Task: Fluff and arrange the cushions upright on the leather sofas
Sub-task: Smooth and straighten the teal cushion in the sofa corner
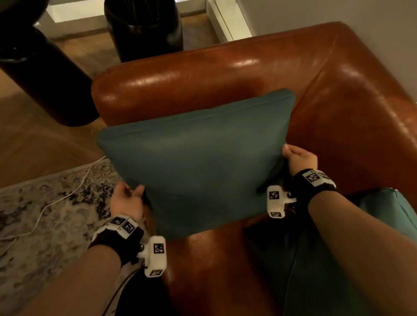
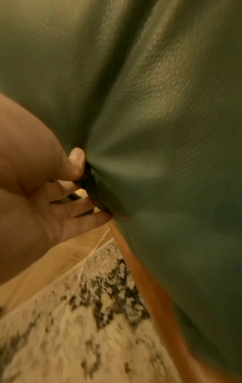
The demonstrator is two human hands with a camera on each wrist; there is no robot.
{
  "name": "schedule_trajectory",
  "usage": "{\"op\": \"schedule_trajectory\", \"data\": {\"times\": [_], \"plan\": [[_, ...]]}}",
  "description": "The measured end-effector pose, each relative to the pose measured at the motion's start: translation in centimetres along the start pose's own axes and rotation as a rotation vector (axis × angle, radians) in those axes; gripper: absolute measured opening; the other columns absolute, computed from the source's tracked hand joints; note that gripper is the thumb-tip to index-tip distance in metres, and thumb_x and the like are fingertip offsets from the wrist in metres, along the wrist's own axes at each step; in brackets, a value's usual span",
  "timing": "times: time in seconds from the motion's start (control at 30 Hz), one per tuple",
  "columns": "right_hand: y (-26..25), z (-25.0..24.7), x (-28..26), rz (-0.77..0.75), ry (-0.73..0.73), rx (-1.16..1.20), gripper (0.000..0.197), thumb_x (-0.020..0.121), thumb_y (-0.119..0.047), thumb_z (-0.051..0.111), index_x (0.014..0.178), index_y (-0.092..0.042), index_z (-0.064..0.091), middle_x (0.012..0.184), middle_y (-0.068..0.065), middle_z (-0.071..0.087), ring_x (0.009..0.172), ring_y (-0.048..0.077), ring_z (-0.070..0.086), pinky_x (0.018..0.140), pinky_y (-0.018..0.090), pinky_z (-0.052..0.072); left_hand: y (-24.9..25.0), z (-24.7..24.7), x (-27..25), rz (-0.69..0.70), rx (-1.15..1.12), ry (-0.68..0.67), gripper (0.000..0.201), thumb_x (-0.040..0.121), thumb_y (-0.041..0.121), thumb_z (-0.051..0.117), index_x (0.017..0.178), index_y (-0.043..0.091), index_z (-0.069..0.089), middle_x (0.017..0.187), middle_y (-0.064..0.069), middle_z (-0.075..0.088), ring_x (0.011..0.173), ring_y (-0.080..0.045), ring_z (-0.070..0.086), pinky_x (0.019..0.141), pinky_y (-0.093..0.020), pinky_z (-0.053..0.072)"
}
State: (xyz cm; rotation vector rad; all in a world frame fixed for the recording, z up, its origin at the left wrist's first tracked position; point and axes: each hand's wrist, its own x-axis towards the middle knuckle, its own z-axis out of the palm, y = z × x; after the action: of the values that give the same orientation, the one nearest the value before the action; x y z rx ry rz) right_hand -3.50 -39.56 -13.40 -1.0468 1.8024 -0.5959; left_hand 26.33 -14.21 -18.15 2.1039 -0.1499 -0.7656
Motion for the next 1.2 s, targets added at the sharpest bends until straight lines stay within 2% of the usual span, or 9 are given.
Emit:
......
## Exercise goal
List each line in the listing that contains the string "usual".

## Response to this task
  "description": "The measured end-effector pose, each relative to the pose measured at the motion's start: translation in centimetres along the start pose's own axes and rotation as a rotation vector (axis × angle, radians) in those axes; gripper: absolute measured opening; the other columns absolute, computed from the source's tracked hand joints; note that gripper is the thumb-tip to index-tip distance in metres, and thumb_x and the like are fingertip offsets from the wrist in metres, along the wrist's own axes at each step; in brackets, a value's usual span",
Motion for the next 1.2 s, targets added at the sharpest bends until straight lines stay within 2% of the usual span, or 9 are given.

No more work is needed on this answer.